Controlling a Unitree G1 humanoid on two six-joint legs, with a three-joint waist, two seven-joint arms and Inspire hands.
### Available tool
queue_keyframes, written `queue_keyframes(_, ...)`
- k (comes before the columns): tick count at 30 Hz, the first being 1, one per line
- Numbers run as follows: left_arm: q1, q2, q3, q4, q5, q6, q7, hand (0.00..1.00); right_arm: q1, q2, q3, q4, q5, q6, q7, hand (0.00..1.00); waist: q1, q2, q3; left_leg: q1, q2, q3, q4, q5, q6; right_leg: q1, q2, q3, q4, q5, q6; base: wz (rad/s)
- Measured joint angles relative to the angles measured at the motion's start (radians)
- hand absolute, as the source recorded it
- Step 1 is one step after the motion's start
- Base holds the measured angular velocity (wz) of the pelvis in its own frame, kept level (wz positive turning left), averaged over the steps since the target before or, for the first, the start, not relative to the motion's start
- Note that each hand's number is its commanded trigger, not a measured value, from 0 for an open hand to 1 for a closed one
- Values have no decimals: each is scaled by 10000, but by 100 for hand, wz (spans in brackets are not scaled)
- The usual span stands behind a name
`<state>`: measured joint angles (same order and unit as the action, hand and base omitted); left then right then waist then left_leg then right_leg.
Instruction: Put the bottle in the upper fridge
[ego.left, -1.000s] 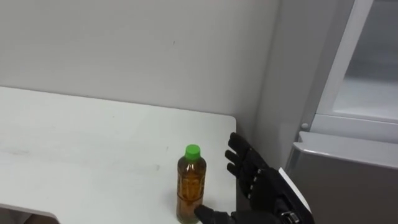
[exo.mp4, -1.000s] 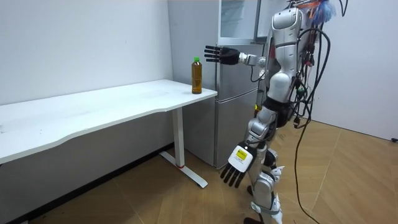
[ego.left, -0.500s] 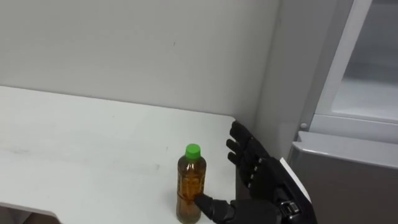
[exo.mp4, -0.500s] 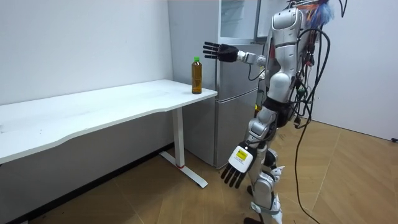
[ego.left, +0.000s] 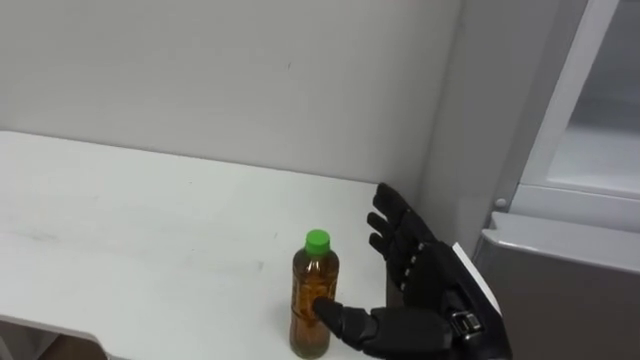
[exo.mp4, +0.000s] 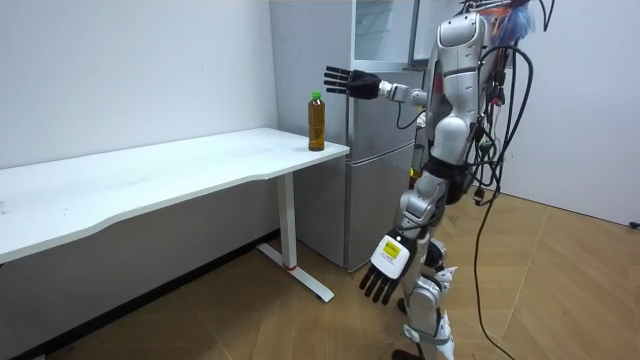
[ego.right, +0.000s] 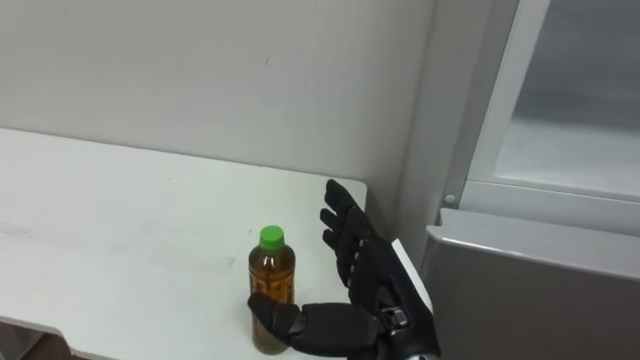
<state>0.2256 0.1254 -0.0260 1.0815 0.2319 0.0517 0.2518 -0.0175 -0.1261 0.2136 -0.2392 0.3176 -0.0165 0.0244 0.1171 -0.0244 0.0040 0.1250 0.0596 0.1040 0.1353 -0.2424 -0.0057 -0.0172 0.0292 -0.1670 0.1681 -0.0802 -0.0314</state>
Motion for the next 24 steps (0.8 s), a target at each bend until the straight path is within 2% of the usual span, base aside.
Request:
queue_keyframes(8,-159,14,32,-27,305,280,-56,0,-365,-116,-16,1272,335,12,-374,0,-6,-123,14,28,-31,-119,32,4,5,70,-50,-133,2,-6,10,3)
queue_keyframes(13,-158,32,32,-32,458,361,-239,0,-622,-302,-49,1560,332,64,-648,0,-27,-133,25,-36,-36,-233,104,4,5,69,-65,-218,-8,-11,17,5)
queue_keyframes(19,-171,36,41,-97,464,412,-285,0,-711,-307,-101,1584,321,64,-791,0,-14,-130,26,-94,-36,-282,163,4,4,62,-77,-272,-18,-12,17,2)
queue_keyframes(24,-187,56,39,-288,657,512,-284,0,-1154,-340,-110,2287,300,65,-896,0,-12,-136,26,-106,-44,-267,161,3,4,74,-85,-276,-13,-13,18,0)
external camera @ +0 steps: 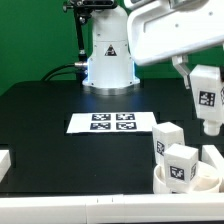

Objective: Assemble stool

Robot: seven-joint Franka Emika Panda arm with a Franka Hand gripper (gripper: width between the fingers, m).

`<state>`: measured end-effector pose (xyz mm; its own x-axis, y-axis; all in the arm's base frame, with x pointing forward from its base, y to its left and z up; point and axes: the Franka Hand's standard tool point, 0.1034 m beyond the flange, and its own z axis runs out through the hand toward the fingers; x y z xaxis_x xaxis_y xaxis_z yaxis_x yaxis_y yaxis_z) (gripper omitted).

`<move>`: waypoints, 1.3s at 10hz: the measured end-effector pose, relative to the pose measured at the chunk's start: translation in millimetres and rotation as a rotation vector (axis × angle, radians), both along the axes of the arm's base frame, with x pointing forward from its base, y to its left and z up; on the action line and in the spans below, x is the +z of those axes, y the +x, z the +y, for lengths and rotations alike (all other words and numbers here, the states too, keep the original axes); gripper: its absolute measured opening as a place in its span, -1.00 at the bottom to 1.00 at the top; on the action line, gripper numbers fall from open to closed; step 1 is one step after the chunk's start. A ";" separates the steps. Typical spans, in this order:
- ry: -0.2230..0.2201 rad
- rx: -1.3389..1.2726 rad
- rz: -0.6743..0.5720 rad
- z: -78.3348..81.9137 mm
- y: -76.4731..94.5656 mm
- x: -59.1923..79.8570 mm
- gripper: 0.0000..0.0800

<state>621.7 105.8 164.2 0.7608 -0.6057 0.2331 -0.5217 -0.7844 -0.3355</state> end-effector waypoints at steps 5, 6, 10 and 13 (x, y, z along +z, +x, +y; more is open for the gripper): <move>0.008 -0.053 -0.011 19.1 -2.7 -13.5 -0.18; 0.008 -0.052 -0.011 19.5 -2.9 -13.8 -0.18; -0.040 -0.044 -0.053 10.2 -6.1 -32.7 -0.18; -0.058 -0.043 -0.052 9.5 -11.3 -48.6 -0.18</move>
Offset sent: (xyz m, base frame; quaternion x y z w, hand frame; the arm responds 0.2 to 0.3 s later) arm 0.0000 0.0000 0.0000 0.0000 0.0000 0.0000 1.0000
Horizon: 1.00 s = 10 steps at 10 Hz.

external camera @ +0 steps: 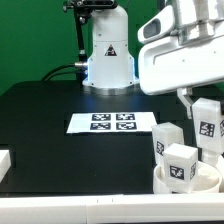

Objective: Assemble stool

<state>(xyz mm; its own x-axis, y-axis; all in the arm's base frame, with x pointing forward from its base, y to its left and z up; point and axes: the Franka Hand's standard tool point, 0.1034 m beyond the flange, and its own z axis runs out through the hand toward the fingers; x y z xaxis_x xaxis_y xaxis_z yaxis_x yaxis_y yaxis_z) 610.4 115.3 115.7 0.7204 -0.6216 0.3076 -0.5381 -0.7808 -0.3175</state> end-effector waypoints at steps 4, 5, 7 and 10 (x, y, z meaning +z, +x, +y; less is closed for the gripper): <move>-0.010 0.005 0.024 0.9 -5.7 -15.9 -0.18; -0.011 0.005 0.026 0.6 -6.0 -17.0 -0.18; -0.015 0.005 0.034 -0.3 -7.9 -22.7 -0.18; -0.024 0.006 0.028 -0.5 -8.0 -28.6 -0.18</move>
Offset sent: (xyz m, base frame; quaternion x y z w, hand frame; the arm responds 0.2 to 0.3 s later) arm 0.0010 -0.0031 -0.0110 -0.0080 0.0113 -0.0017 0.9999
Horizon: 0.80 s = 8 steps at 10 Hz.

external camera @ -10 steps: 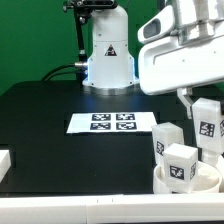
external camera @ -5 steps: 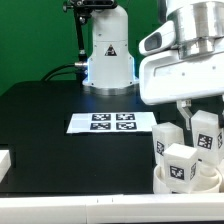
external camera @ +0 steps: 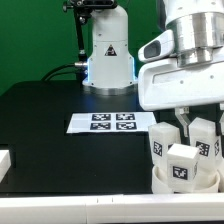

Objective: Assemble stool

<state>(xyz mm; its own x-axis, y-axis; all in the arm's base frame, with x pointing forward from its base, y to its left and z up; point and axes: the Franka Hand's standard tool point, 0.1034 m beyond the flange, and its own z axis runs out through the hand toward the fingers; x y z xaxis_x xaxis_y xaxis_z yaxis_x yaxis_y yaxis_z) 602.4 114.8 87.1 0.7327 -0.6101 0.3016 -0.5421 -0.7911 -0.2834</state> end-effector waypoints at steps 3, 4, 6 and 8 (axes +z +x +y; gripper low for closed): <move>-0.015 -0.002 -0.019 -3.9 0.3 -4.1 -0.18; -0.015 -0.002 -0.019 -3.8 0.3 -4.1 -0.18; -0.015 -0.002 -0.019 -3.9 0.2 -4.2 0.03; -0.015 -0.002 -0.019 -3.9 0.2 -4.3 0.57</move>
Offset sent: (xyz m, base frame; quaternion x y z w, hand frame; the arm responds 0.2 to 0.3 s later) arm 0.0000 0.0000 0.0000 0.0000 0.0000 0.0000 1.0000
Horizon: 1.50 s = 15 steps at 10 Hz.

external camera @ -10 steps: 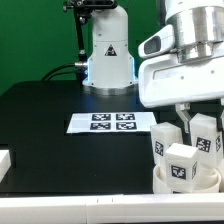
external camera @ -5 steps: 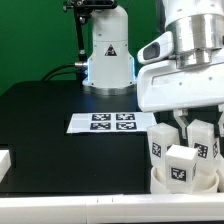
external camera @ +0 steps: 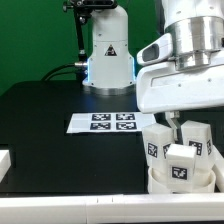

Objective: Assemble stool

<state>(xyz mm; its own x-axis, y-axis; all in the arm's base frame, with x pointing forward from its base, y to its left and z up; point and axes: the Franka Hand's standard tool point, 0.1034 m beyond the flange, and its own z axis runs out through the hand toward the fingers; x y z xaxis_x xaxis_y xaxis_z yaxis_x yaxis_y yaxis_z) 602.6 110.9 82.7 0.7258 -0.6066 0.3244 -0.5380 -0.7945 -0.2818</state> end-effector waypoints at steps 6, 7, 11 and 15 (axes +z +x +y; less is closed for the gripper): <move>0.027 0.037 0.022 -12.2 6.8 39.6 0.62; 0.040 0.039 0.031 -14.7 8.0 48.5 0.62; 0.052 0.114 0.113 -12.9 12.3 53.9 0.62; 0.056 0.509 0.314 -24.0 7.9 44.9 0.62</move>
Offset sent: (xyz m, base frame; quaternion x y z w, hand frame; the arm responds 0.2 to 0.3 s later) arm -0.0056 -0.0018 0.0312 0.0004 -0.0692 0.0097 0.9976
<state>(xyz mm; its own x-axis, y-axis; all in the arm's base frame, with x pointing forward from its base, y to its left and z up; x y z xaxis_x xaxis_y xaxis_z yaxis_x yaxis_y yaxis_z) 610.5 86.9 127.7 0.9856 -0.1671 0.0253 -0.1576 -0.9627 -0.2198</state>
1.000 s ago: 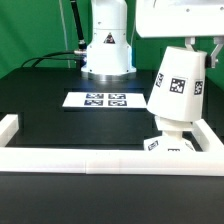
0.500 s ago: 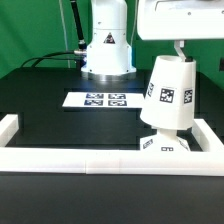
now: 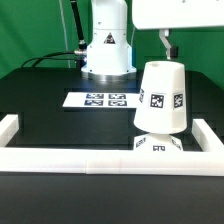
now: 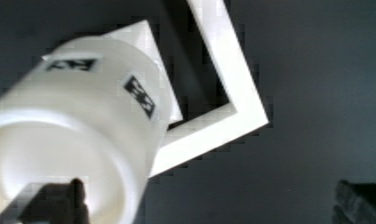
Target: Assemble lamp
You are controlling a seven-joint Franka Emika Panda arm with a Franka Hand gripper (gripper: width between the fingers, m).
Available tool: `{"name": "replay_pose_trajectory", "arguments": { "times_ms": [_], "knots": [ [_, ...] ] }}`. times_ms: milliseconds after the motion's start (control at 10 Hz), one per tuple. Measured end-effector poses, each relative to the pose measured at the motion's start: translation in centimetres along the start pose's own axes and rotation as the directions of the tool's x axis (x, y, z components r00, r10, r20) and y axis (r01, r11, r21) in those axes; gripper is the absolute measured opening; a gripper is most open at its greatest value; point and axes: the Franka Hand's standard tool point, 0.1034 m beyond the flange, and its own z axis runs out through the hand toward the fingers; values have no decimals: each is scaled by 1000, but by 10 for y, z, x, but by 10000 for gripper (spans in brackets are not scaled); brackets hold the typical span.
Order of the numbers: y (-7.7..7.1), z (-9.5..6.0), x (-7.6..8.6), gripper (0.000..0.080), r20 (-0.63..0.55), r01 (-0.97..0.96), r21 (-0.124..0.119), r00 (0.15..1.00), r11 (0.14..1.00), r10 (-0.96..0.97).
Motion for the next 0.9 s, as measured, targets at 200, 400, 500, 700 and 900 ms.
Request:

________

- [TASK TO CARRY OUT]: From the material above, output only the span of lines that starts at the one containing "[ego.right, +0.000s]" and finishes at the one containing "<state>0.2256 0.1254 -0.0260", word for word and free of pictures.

- [ANSWER SECTION]:
[ego.right, +0.000s] 
<state>0.2256 0.1254 -0.0260 1.0815 0.2319 0.0517 0.2518 -0.0175 -0.1261 0.2136 -0.2392 0.3176 -0.0165 0.0244 0.1171 -0.0244 0.0040 0.1250 0.0596 0.1040 0.1353 -0.2424 -0.0057 -0.0172 0.0292 -0.1670 0.1681 -0.0802 -0.0314</state>

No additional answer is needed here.